Prospective Study of Cancer Genetic Variants: Variation in Rate of Reclassification by Ancestry

Abstract

Background: In germline genetic testing, variants from understudied ancestries have been disproportionately classified as being of uncertain significance. We hypothesized that the rate of variant reclassification likewise differs by ancestry.

Methods: Nonbenign variants in actionable genes were collected from consenting subjects undergoing genetic testing at two Southern California sites from September 1996 through December 2016. Variant reclassifications were recorded as they were received, until February 2017 or reclassification to benign. Excluding duplicate variants (same ancestry, laboratory, classification), generalized linear models for the hereditary breast cancer genes (BRCA1/2) and other variants investigated whether rate of reclassification differed for seven categories of ancestry compared with non-Hispanic European. Models took into account laboratory, year, gene, sex, and current classification (handled as a time-dependent covariate) and were adjusted for multiple hypothesis testing.

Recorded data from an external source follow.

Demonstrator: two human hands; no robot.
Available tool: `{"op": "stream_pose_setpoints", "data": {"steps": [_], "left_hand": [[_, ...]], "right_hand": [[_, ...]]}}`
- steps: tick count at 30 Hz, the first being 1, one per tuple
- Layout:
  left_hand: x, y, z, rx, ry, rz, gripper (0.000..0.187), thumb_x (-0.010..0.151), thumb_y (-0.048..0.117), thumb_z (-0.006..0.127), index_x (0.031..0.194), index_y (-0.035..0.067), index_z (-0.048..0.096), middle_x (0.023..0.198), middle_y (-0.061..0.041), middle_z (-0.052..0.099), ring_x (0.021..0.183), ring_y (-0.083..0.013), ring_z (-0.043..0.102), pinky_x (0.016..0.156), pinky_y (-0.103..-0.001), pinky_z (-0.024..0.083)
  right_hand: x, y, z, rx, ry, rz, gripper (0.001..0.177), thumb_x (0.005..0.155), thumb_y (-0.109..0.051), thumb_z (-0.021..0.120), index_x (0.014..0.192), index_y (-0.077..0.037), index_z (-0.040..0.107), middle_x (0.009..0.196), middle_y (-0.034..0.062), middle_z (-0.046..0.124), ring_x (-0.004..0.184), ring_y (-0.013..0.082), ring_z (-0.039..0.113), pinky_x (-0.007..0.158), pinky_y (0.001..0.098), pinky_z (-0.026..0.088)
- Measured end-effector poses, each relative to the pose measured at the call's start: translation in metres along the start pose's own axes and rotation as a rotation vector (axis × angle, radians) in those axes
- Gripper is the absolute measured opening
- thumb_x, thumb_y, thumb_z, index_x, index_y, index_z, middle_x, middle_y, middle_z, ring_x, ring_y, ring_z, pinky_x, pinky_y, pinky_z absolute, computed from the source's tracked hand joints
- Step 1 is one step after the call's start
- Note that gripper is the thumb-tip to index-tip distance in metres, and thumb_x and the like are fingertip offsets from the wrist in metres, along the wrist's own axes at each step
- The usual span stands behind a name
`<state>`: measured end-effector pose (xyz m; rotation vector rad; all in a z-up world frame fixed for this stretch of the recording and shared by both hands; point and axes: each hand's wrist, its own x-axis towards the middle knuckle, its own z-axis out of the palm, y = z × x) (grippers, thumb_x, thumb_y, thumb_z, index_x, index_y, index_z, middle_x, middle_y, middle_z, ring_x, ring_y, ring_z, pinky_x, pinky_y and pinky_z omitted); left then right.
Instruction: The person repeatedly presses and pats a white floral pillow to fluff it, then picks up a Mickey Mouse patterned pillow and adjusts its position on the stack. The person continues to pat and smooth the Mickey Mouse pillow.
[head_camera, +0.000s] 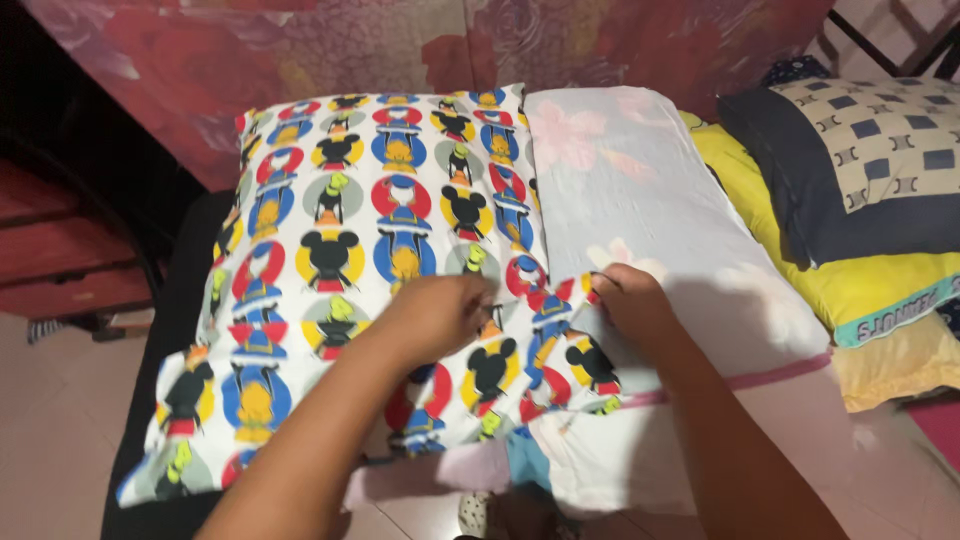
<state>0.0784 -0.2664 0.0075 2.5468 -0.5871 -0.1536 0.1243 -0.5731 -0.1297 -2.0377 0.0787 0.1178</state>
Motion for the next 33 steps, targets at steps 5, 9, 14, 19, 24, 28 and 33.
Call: {"op": "stream_pose_setpoints", "data": {"steps": [5, 9, 14, 19, 24, 28, 33], "left_hand": [[-0.001, -0.028, -0.039, -0.114, -0.132, -0.130, 0.011, 0.088, 0.025, 0.067, 0.091, 0.014, 0.070, 0.082, -0.009, 0.074, 0.078, -0.0313, 0.073, 0.074, -0.042, 0.057], [0.050, -0.013, -0.019, 0.058, 0.114, 0.168, 0.008, 0.085, 0.020, 0.071, 0.090, 0.015, 0.074, 0.092, -0.010, 0.071, 0.092, -0.0329, 0.068, 0.077, -0.046, 0.054], [0.112, 0.014, 0.039, 0.289, -0.122, 0.109, 0.019, 0.084, 0.024, 0.067, 0.098, 0.027, 0.078, 0.107, -0.007, 0.071, 0.107, -0.0312, 0.065, 0.086, -0.051, 0.052], [0.108, 0.012, 0.065, 0.478, -0.112, 0.124, 0.021, 0.086, 0.023, 0.065, 0.101, 0.023, 0.079, 0.114, -0.006, 0.070, 0.113, -0.0303, 0.062, 0.092, -0.055, 0.047], [0.093, -0.003, 0.053, 0.097, -0.001, 0.029, 0.012, 0.086, 0.018, 0.065, 0.090, 0.018, 0.076, 0.105, -0.011, 0.069, 0.105, -0.0321, 0.065, 0.085, -0.048, 0.051], [0.083, 0.007, 0.045, -0.292, 0.292, 0.104, 0.004, 0.084, 0.012, 0.067, 0.082, 0.008, 0.068, 0.098, -0.013, 0.068, 0.095, -0.0332, 0.068, 0.080, -0.041, 0.054], [0.060, 0.044, 0.056, -0.298, 0.292, -0.032, 0.007, 0.093, 0.014, 0.065, 0.092, 0.007, 0.064, 0.090, -0.016, 0.067, 0.087, -0.0367, 0.066, 0.075, -0.044, 0.051]], "right_hand": [[-0.002, 0.007, -0.004, 0.593, -0.023, 0.077, 0.023, 0.102, -0.020, 0.058, 0.092, -0.002, 0.068, 0.082, 0.0049, 0.068, 0.072, 0.0148, 0.060, 0.072, 0.0320, 0.050], [0.009, 0.010, -0.005, 0.966, -0.113, 0.045, 0.016, 0.101, -0.018, 0.056, 0.101, -0.004, 0.064, 0.091, 0.0064, 0.069, 0.083, 0.0172, 0.066, 0.081, 0.0370, 0.055], [0.015, 0.033, 0.000, 1.023, -0.195, 0.067, 0.012, 0.106, -0.011, 0.058, 0.109, 0.000, 0.062, 0.095, 0.0079, 0.067, 0.086, 0.0180, 0.064, 0.085, 0.0411, 0.054], [0.027, 0.047, -0.010, 0.982, -0.319, 0.179, 0.020, 0.097, -0.013, 0.057, 0.108, 0.003, 0.064, 0.098, 0.0143, 0.071, 0.089, 0.0261, 0.068, 0.087, 0.0452, 0.056], [0.027, 0.059, -0.023, 1.029, -0.461, 0.205, 0.025, 0.096, -0.009, 0.065, 0.117, 0.004, 0.066, 0.109, 0.0125, 0.068, 0.097, 0.0234, 0.064, 0.091, 0.0436, 0.054], [0.023, 0.048, -0.046, 0.997, -0.588, 0.160, 0.033, 0.086, -0.012, 0.072, 0.115, 0.003, 0.066, 0.113, 0.0109, 0.069, 0.105, 0.0238, 0.065, 0.096, 0.0441, 0.052], [0.018, 0.019, -0.062, 0.999, -0.748, 0.002, 0.029, 0.091, -0.016, 0.074, 0.111, 0.004, 0.068, 0.116, 0.0114, 0.069, 0.107, 0.0234, 0.064, 0.097, 0.0409, 0.049]]}}
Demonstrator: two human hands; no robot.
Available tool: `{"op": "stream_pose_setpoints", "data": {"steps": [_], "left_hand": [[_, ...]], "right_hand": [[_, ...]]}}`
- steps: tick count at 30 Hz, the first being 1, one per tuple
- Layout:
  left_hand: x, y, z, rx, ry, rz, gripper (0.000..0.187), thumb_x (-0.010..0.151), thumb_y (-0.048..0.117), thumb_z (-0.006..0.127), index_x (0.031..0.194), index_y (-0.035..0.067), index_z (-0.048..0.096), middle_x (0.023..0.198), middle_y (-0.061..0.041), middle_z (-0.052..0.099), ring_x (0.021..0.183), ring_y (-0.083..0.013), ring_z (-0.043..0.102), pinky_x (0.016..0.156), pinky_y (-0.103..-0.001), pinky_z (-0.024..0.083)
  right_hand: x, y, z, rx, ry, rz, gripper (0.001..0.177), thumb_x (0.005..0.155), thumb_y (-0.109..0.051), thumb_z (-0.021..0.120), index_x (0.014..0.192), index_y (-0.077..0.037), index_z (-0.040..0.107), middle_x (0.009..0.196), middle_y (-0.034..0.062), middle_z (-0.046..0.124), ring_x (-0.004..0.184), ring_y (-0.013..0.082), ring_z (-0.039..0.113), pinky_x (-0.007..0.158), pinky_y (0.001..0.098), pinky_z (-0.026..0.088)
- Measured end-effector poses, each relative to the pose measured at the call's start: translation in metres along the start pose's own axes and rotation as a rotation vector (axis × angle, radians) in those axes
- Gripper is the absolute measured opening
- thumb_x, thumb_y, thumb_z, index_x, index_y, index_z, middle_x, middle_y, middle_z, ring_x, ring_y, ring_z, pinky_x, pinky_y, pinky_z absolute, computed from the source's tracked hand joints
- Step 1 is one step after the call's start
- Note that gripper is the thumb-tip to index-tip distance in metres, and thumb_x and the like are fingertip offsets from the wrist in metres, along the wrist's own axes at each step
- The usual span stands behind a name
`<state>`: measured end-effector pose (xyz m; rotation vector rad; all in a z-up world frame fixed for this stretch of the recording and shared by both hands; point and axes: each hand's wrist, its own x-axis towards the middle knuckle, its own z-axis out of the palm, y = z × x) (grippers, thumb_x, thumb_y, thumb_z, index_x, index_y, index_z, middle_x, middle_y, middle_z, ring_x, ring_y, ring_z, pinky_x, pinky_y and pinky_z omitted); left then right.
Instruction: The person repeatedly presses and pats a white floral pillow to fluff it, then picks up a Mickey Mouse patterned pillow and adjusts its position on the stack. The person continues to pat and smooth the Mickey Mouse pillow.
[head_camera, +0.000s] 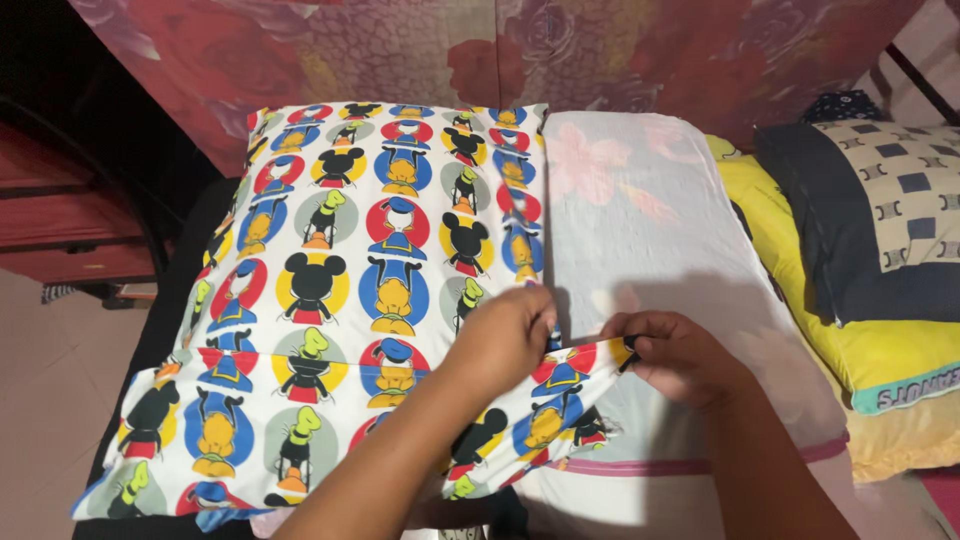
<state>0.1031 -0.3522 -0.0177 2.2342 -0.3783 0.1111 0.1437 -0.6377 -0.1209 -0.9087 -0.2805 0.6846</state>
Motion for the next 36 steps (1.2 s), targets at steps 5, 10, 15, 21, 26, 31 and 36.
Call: {"op": "stream_pose_setpoints", "data": {"steps": [5, 10, 15, 21, 26, 31, 36], "left_hand": [[-0.011, 0.003, -0.011, -0.233, -0.111, -0.205, 0.011, 0.096, 0.017, 0.060, 0.094, 0.007, 0.060, 0.077, -0.014, 0.067, 0.072, -0.0297, 0.067, 0.070, -0.040, 0.053], [-0.013, 0.000, -0.004, -0.237, -0.070, -0.305, 0.014, 0.100, 0.018, 0.058, 0.094, 0.005, 0.060, 0.069, -0.007, 0.061, 0.063, -0.0206, 0.060, 0.063, -0.037, 0.049], [-0.013, 0.001, -0.002, -0.586, -0.045, -0.478, 0.008, 0.098, 0.014, 0.057, 0.096, 0.006, 0.058, 0.067, -0.003, 0.055, 0.058, -0.0151, 0.050, 0.054, -0.034, 0.041], [-0.025, 0.015, 0.008, -0.040, 0.309, 0.003, 0.002, 0.090, 0.006, 0.068, 0.091, 0.006, 0.068, 0.101, -0.016, 0.062, 0.089, -0.0307, 0.064, 0.080, -0.040, 0.054], [-0.040, 0.016, 0.014, 0.088, 0.289, 0.355, 0.011, 0.088, 0.003, 0.063, 0.099, 0.005, 0.065, 0.119, -0.014, 0.064, 0.102, -0.0363, 0.062, 0.091, -0.044, 0.051], [-0.041, 0.002, 0.023, -0.526, 0.324, -0.075, 0.005, 0.101, 0.008, 0.058, 0.104, 0.005, 0.061, 0.102, -0.012, 0.069, 0.087, -0.0278, 0.063, 0.082, -0.038, 0.051], [-0.040, 0.001, 0.029, -0.774, 0.370, -0.296, 0.011, 0.107, 0.012, 0.054, 0.102, 0.003, 0.054, 0.094, -0.016, 0.062, 0.081, -0.0333, 0.061, 0.079, -0.038, 0.050]], "right_hand": [[0.023, -0.006, 0.019, -0.156, 0.183, 0.016, 0.021, 0.095, -0.014, 0.073, 0.108, 0.002, 0.068, 0.104, 0.0061, 0.065, 0.095, 0.0155, 0.058, 0.087, 0.0333, 0.045], [0.041, -0.003, 0.033, -0.145, 0.092, -0.032, 0.018, 0.095, -0.015, 0.068, 0.106, -0.001, 0.067, 0.097, 0.0072, 0.067, 0.085, 0.0147, 0.060, 0.079, 0.0311, 0.049], [0.064, -0.001, 0.049, -0.352, 0.074, 0.052, 0.018, 0.099, -0.013, 0.068, 0.109, 0.002, 0.069, 0.089, 0.0041, 0.061, 0.076, 0.0101, 0.052, 0.069, 0.0264, 0.043], [0.066, 0.000, 0.043, -0.301, 0.123, 0.093, 0.012, 0.093, -0.012, 0.063, 0.101, -0.003, 0.067, 0.082, 0.0019, 0.069, 0.072, 0.0104, 0.063, 0.068, 0.0266, 0.053], [0.078, -0.011, 0.034, -0.608, 0.384, 0.227, 0.013, 0.099, -0.018, 0.066, 0.095, -0.005, 0.065, 0.068, 0.0027, 0.061, 0.055, 0.0131, 0.054, 0.053, 0.0299, 0.047], [0.077, -0.005, 0.054, 0.061, 0.270, 0.152, 0.013, 0.100, -0.022, 0.058, 0.102, -0.009, 0.056, 0.091, 0.0092, 0.073, 0.067, 0.0182, 0.067, 0.051, 0.0273, 0.045], [0.081, -0.012, 0.075, 0.145, -0.043, 0.160, 0.020, 0.104, -0.029, 0.058, 0.106, -0.010, 0.054, 0.079, 0.0075, 0.062, 0.051, 0.0138, 0.055, 0.049, 0.0297, 0.048]]}}
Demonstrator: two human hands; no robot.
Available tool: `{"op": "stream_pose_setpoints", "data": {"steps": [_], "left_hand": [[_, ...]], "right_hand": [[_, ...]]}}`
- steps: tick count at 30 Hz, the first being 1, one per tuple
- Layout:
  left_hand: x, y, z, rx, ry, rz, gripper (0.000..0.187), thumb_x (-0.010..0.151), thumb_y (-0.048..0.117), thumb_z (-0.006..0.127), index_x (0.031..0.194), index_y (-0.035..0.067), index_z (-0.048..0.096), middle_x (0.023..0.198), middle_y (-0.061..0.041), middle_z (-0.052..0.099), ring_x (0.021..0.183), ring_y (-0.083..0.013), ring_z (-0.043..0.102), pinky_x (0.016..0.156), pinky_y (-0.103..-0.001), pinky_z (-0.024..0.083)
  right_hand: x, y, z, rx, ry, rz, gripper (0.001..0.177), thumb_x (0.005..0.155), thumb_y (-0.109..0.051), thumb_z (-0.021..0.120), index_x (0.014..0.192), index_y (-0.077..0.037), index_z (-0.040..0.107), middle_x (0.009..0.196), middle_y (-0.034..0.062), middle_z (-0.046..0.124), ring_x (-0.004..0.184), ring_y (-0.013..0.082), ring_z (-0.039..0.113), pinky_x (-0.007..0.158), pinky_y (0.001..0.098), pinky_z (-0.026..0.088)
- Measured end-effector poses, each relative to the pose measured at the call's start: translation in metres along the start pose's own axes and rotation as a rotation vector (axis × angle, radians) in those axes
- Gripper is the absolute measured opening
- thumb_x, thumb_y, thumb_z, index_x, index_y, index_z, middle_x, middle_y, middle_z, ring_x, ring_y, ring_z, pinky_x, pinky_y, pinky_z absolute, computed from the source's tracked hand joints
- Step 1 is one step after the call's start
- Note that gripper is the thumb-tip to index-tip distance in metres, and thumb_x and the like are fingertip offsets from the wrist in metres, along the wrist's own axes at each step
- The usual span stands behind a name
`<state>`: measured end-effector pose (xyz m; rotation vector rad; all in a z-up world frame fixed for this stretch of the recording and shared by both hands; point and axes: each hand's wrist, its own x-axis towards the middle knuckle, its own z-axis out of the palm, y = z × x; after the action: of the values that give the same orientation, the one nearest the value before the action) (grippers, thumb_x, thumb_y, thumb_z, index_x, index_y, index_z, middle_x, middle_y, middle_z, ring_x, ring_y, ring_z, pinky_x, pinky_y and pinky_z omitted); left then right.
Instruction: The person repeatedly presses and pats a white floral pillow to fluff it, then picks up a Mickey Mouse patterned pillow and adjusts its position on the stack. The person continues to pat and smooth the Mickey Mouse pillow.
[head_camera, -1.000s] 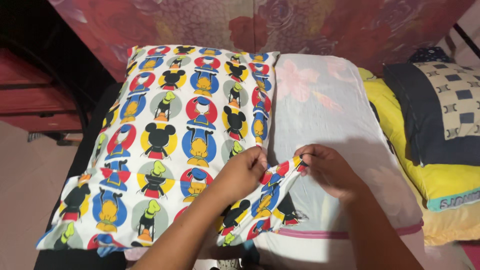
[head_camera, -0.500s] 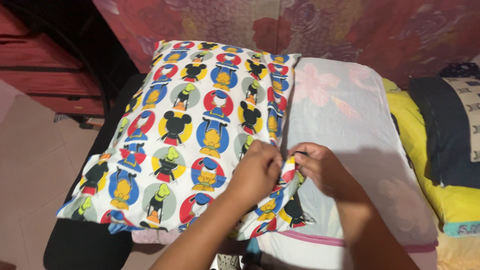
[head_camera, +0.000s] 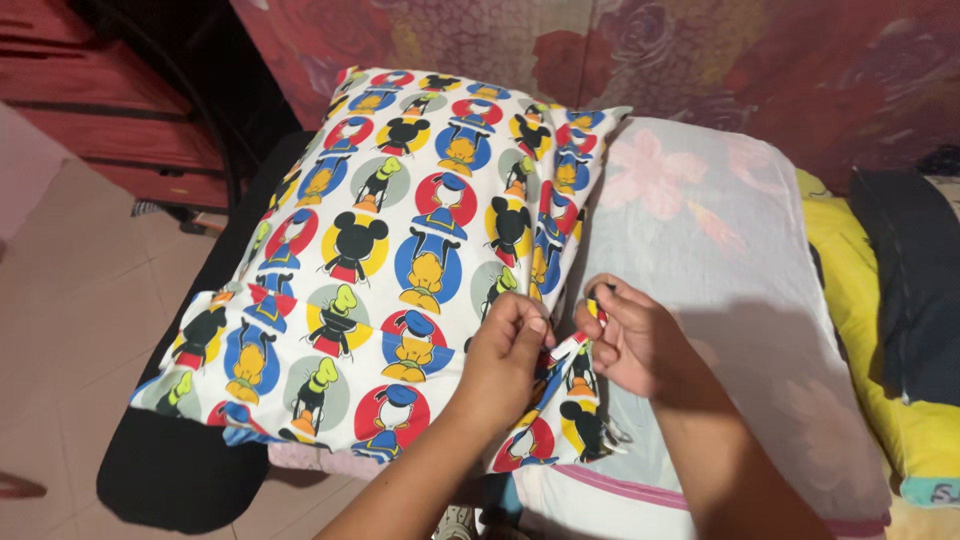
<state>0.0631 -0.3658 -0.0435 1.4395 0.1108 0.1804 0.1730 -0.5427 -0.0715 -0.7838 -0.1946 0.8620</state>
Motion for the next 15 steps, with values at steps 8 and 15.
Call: {"op": "stream_pose_setpoints", "data": {"steps": [8, 15], "left_hand": [[-0.021, 0.038, 0.001, 0.973, -0.183, 0.602, 0.016, 0.077, 0.004, 0.064, 0.092, 0.005, 0.058, 0.096, -0.014, 0.064, 0.095, -0.0362, 0.063, 0.082, -0.046, 0.050], [-0.022, 0.070, 0.009, 1.417, -0.069, 0.863, 0.013, 0.080, 0.016, 0.062, 0.089, 0.006, 0.061, 0.111, -0.016, 0.068, 0.105, -0.0324, 0.064, 0.090, -0.046, 0.049]], "right_hand": [[0.059, -0.062, 0.069, -0.895, -0.212, 0.316, 0.018, 0.097, -0.023, 0.058, 0.102, -0.007, 0.063, 0.078, 0.0066, 0.071, 0.056, 0.0135, 0.060, 0.053, 0.0290, 0.051], [0.109, -0.069, 0.124, -1.487, -0.591, 0.472, 0.019, 0.094, -0.024, 0.068, 0.088, -0.006, 0.069, 0.071, 0.0001, 0.063, 0.063, 0.0080, 0.057, 0.057, 0.0279, 0.049]]}}
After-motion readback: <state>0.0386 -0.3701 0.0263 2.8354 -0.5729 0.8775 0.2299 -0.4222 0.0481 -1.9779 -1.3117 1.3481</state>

Results: Among 1483 nonbenign variants, 693 (46.7%) involved BRCA1/2. Overall, 268 (18.1%) variants were reclassified at least once. Few (9.7%) reclassified variants underwent a net upgrade in pathogenicity. For BRCA1/2 variants, reclassification rates varied by ancestry and increased over time, more steeply for ancestries with lower initial rates (African, Ashkenazi, Chinese) than for ancestries whose initial rates were high (Middle Eastern) or similar to non-Hispanic European (non-Chinese Asian, Native American, Hispanic). In contrast, reclassification rates of non-BRCA1/2 variants did not vary over time but were elevated for most minority ancestries except non-Chinese Asian and Native American.

Conclusions: For nonbenign variants in cancer-related genes, the rates at which reclassifications are issued vary by ancestry in ways that differ between BRCA1/2 and other genes.

Figure 1.

Nonbenign variants (n = 1483) accrued per year, by class of gene. The volume of BRCA1/2 variants (hatched bars) fluctuated moderately from year to year. In contrast, the volume of non-BRCA1/2 variants (solid bars) went from negligible to very large in the final years of the study. We interpret the latter finding as consistent with the recent increase in use of multigene panel testing (1,11).

Figure 2.

Time to first reclassification of the variant, by initial classification. For ease of interpretation, this Kaplan-Meier plot illustrates follow-up of the 1483 variants through their first reclassification only. Variants are distinguished by their initial classification: likely benign (dotted line), likely pathogenic (dash-dot line), pathogenic (dashed line), variant of uncertain significance (solid line). Numbers of unreclassified variants remaining in follow-up are shown below the plot. As the plot indicates, variants initially classified as pathogenic were almost never reclassified. In contrast, the other three classes of variants were often reclassified, with a shared pattern of time to first reclassification that suggests that almost all nonpathogenic, nonbenign variants will be reclassified eventually. LB = likely benign; LP = likely pathogenic; P = pathogenic; VUS = variant of uncertain significance.

Figure 3.

Model-derived estimates of annual growth in rate of reclassification of BRCA1 variants, by ancestry. These panels illustrate two ways of plotting the ancestry-specific variation in reclassification of BRCA1/2 variants as reported in Table 2. For clarity, these plots use estimates for that model’s referent category, specifically nonpathogenic BRCA1 variants from females tested by Lab A. Estimates for BRCA2 or pathogenic variants, or those from males or Other Labs, can be obtained by applying the corresponding relative rates in Table 2 to these plots. In both, the x-axis corresponds to the calendar year when the variant was initially classified. A) In this plot, the reclassification rate in 1997 was set to 1.00 for all ancestries, ignoring the substantial initial variation among ancestries in favor of illustrating ancestry-specific patterns of change in reclassification rate over time. B) In contrast, here each ancestry’s estimated annual growth in reclassification rate was applied to its own baseline rate from 1997, relative to the reference category of non-Hispanic European (NHE). From this second plot, we conclude that, for variants from all minority ancestries except non-Chinese Asian and Hispanic, the rate of reclassification eventually equaled or surpassed the NHE rate.